Entre aves y emociones
La fundación “Pajareritos Argentinos y de América” (PAYDA) llevó a cabo en Salta su encuentro bianual de jóvenes avistadores de aves, entre el 26 y el 30 de agosto en la localidad de San Lorenzo. Del encuentro participaron avistadores entre 10 y 20 años, oriundos de Argentina, Paraguay, Colombia, Chile y Uruguay.
Franco Montaño, ballesterense de 10 años, avistador de aves y coleccionista de plumas, fue el único participante de nuestra ciudad que participó del “Mega Encuentro Épico de Pajareritos Argentinos y de América” (MEEPAA). Dice que cuando sea grande quiere ser ornitólogo y fue en busca de muchos lifers (especie de ave que se avista por primera vez en la vida). En una charla con Reflejos, Franco comentó que en este viaje tuvo más de 60 lifers, ya que recorrieron diferentes ecosistemas de la región, como la puna, chaco seco y yungas, todos inexplorados por él anteriormente.

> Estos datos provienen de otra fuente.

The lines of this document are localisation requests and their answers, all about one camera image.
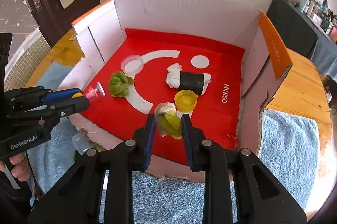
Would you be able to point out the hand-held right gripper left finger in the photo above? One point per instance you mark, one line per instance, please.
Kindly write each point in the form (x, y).
(150, 134)

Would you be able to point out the clear plastic bottle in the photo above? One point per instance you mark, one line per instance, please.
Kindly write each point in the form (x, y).
(81, 143)

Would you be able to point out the yellow-green plush toy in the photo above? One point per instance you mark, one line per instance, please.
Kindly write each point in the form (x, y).
(169, 122)

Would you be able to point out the yellow bottle cap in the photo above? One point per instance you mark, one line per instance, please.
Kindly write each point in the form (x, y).
(185, 101)

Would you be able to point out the clear plastic lid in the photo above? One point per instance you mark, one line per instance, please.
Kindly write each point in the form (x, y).
(131, 66)

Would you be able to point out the blue fluffy blanket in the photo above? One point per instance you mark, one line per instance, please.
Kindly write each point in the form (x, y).
(287, 155)

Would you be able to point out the green plush cabbage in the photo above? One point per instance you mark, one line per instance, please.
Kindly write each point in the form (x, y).
(119, 84)

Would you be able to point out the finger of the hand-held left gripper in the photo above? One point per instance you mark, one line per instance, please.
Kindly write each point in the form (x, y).
(73, 105)
(60, 95)

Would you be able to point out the small doll figure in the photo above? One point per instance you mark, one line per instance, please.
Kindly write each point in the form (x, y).
(97, 90)

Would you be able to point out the person's left hand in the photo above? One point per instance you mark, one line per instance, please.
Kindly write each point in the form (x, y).
(18, 168)

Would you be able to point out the small yellow toy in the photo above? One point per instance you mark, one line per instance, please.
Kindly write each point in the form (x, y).
(77, 94)

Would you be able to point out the group of bottles and jars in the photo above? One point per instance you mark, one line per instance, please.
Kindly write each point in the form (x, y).
(316, 11)

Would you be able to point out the side table with grey-blue cloth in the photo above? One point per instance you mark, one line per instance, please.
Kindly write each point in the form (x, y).
(289, 26)

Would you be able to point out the orange cardboard box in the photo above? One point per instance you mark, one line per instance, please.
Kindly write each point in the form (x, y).
(210, 121)

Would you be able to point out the black white cloth roll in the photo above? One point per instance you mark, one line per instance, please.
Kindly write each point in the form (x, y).
(189, 80)

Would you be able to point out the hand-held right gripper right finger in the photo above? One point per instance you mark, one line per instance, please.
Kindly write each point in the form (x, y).
(187, 139)

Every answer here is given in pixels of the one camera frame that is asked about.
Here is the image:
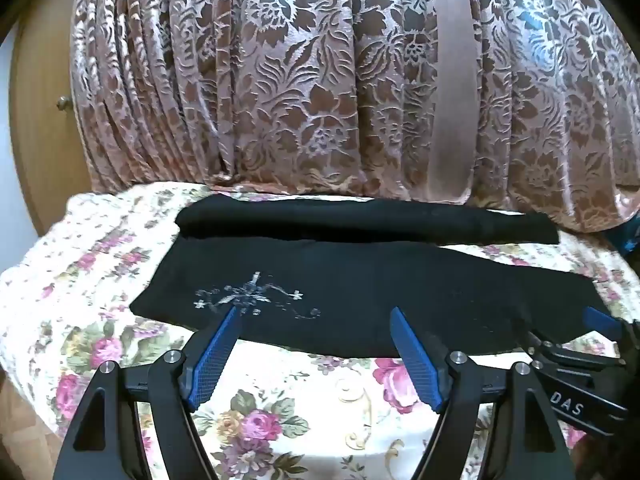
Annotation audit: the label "black pants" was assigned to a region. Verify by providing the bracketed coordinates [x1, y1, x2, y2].
[129, 197, 622, 359]

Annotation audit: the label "brown floral curtain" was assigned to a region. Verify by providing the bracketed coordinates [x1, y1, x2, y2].
[70, 0, 640, 235]

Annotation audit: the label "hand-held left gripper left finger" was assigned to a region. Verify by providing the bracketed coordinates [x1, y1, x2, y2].
[52, 305, 244, 480]

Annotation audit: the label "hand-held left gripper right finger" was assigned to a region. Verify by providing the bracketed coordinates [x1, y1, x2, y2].
[390, 306, 577, 480]

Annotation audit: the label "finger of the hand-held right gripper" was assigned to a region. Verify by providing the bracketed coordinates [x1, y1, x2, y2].
[520, 306, 640, 362]

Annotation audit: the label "floral bed blanket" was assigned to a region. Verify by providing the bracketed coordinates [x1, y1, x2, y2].
[0, 182, 640, 480]

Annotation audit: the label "wooden cabinet door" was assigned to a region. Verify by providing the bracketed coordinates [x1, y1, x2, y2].
[9, 0, 95, 237]

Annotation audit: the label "blue object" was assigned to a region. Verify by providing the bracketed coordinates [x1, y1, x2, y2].
[606, 214, 640, 262]

En el evento se otorgaron diferentes premios y menciones a los participantes. Para Franco, concretar su sueño de conocer a sus compañeros personalmente fue el mejor regalo que recibió. De hecho, dijo que lo que más le gustó fue “conocer a Javi (su coordinador) en persona y ver con él al carpintero del cardón”.
La red de Pajareritos se compone de diferentes grupos y niveles, donde participan niños y jóvenes que se reúnen virtualmente junto a sus coordinadores una vez por semana, para intercambiar acerca de sus experiencias individuales de avistaje y aprender juntos sobre aves. Con el fin de llevar esto a dimensiones reales, se realizan los encuentros bianuales que suelen ser momentos muy emotivos, ya que, tras estar dos años conectados vía Zoom y WhatsApp, pueden verse cara a cara y compartir juntos lo que tanto les apasiona: observar aves.

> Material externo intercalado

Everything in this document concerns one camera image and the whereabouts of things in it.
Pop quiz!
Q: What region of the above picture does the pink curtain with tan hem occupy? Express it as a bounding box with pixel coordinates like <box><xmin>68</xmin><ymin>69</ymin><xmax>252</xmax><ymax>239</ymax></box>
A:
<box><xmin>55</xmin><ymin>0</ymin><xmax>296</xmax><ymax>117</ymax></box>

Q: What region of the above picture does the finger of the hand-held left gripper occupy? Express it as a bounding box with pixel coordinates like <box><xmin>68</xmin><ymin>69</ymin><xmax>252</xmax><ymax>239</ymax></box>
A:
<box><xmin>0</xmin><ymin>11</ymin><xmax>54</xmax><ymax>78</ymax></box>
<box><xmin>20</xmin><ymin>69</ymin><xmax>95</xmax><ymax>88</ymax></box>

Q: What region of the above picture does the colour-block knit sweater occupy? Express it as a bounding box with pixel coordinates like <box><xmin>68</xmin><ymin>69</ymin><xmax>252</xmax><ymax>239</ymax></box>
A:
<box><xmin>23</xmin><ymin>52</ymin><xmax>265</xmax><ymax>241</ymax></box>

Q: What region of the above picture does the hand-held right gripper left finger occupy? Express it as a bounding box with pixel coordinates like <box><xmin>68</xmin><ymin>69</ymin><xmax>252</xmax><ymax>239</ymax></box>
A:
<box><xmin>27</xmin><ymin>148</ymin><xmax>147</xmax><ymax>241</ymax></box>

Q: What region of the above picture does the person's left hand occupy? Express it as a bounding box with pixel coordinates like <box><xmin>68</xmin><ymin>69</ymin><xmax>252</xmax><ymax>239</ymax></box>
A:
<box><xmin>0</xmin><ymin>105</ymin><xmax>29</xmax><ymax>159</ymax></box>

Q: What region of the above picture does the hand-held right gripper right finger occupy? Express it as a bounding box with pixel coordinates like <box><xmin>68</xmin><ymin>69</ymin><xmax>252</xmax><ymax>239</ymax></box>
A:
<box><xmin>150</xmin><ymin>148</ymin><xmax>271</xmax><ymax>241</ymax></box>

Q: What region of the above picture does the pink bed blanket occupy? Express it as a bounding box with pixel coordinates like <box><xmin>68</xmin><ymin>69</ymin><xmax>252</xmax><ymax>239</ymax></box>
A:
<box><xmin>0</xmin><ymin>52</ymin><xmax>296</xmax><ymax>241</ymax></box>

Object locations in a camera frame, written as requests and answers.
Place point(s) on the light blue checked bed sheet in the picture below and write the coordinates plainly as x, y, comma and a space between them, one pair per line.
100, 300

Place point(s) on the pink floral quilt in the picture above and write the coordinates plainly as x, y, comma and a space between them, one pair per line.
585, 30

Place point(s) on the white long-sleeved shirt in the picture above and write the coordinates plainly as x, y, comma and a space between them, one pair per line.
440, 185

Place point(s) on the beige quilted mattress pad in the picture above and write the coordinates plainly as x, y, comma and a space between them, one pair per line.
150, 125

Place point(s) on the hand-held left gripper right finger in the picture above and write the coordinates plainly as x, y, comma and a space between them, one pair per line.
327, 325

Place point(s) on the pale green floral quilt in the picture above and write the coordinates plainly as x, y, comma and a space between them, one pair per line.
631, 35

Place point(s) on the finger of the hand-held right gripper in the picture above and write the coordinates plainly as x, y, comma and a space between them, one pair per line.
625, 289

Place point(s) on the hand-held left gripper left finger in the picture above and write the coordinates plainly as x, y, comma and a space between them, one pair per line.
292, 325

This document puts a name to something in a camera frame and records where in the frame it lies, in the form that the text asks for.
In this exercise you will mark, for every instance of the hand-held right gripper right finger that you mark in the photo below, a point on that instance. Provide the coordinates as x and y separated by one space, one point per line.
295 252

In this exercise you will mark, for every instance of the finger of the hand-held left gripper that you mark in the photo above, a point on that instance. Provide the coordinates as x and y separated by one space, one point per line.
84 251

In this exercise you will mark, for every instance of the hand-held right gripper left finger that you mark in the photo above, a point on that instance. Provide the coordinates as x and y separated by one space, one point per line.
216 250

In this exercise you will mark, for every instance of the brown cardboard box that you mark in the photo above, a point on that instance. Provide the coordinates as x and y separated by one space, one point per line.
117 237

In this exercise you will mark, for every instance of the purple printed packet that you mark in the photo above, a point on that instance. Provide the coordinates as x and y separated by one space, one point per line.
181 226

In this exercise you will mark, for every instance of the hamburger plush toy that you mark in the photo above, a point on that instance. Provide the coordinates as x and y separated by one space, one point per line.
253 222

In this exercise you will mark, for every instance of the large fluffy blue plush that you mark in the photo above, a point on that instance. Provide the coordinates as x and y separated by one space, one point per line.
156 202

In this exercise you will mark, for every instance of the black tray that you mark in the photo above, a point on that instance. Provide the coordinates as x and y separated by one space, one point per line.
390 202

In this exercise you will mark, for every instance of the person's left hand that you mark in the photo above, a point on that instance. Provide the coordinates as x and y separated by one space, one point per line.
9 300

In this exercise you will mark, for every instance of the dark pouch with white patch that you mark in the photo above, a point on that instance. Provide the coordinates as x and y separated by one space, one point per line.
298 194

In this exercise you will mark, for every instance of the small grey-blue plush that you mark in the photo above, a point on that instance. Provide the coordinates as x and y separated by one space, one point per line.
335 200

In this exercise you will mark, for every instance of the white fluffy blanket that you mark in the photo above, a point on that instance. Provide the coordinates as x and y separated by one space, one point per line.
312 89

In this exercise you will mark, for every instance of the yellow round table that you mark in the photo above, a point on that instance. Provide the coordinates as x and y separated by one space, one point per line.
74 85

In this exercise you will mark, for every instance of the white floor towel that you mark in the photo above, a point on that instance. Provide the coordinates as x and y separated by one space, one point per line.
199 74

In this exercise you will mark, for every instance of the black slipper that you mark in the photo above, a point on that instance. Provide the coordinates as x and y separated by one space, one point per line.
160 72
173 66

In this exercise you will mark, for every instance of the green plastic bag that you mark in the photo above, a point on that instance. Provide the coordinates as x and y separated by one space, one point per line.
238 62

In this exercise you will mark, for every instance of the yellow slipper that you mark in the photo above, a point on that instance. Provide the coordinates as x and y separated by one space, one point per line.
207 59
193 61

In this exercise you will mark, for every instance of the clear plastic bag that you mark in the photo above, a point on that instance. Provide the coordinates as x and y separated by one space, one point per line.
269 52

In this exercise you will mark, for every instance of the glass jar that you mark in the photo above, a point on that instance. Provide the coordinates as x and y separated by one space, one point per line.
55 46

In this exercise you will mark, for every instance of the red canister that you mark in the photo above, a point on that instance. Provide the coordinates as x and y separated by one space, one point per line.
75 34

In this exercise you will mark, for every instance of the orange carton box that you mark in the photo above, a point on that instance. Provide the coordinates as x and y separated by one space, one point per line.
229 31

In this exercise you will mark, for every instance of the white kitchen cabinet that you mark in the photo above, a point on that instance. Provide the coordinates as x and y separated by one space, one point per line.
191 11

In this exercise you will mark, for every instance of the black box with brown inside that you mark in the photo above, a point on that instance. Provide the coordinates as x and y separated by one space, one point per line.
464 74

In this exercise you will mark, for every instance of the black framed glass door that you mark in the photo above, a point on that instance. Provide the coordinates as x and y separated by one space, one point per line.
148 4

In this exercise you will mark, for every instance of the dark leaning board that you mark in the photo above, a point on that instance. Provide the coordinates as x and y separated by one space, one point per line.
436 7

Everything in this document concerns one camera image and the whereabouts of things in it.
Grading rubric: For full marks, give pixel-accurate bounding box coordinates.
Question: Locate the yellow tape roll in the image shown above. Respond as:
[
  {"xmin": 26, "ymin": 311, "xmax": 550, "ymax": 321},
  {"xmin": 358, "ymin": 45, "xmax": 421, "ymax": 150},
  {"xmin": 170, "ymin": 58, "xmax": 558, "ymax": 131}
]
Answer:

La fundación PAYDA es una entidad sin fines de lucro, que buscó por todos los medios que ningún pajarerito se quedara afuera del MEEPAA por cuestiones económicas. Para ello organizaron rifas, sorteos y charlas a cambio de donaciones, logrando así el sueño compartido por todos ellos.

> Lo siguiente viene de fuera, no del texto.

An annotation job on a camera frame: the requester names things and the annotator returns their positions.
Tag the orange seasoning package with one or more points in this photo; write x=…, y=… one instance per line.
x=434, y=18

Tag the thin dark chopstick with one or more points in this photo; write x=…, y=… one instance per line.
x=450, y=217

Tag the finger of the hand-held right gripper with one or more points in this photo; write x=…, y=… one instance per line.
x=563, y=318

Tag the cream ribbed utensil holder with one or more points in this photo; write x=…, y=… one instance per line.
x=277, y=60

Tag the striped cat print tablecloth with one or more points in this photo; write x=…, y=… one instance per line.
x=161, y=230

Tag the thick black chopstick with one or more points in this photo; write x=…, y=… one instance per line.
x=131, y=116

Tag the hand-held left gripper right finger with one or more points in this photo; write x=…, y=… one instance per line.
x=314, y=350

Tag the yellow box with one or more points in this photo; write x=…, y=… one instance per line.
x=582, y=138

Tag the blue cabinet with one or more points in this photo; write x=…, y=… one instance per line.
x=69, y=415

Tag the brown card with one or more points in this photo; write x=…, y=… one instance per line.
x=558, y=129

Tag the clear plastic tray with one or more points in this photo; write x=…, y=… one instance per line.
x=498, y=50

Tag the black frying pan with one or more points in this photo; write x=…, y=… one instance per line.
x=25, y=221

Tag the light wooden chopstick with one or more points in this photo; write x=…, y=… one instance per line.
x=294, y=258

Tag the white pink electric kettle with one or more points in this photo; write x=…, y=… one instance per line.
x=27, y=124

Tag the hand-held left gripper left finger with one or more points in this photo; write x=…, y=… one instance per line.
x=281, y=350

Desde la Fundación buscan no sólo conversar sobre aves, sino concientizar acerca de la necesidad de conservar la naturaleza, para que cada especie pueda continuar con su existencia. Por eso, los pajareritos no sólo visitaron diferentes ecosistemas, sino que participaron de actividades de avistaje junto a niños lugareños; dieron charlas en escuelas aledañas a la Capital de Salta para transmitir sus valores y por qué no cultivar su pasión en otros niños también. Bajo este concepto de respeto por la naturaleza, desde PAYDA, les dan la bienvenida a todos los jóvenes que quieran sumarse para aprender y compartir experiencias.
Franco, feliz de haber experimentado una semana repleta de emociones, ya está pensando dónde y cuándo se desarrollará el próximo MEEPAA, anhelando, también que otros niños ballesterenses se sumen a esta actividad que tanto placer le da.